* Try it
When a line in the records contains the string "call", copy that line.

* Entries shown
★ ★ ★ ★ ★
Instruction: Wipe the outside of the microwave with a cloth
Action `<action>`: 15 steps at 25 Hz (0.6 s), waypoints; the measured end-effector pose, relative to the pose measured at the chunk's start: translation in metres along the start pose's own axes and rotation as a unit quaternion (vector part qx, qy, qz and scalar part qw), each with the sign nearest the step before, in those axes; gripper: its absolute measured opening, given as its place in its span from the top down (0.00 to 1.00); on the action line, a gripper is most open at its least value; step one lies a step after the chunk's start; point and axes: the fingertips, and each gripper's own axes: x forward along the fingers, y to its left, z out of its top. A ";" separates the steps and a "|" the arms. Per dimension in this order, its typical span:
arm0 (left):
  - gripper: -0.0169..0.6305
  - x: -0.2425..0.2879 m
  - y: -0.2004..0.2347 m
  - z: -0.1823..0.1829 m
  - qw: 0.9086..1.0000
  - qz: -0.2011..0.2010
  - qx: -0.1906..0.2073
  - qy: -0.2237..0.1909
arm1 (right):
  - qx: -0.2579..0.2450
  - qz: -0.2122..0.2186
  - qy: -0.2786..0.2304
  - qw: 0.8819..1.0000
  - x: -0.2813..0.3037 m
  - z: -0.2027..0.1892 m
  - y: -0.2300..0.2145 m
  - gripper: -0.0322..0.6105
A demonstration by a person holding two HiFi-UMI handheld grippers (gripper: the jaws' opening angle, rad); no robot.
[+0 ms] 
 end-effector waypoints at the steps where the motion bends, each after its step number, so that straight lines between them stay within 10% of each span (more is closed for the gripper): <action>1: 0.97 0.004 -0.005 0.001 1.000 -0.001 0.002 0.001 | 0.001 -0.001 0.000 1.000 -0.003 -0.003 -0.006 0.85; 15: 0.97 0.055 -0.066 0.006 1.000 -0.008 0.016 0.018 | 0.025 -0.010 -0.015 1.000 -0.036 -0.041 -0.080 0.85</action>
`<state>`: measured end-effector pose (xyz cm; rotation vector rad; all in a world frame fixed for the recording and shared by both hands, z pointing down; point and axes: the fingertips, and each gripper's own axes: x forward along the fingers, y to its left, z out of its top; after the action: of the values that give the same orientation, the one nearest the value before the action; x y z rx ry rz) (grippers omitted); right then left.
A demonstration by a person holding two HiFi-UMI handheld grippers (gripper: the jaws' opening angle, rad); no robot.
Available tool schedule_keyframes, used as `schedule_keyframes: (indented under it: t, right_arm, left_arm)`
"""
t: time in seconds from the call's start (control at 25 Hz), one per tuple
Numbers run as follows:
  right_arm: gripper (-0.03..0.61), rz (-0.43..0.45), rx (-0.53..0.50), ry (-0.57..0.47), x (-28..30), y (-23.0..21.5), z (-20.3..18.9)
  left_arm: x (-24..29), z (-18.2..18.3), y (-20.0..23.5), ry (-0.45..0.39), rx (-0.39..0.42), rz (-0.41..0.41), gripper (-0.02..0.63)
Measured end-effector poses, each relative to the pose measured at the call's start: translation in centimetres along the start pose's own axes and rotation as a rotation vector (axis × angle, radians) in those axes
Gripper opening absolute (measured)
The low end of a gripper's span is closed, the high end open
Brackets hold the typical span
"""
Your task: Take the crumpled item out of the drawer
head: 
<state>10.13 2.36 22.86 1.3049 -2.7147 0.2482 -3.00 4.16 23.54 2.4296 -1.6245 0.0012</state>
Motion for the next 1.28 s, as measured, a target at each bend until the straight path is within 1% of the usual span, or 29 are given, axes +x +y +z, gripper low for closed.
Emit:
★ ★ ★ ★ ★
* Result of this exercise
t: time in seconds from the call's start (control at 25 Hz), one per tuple
Measured end-effector poses, each relative to the pose measured at the call's start: translation in centimetres along the start pose's own axes and rotation as a rotation vector (axis × angle, radians) in those axes

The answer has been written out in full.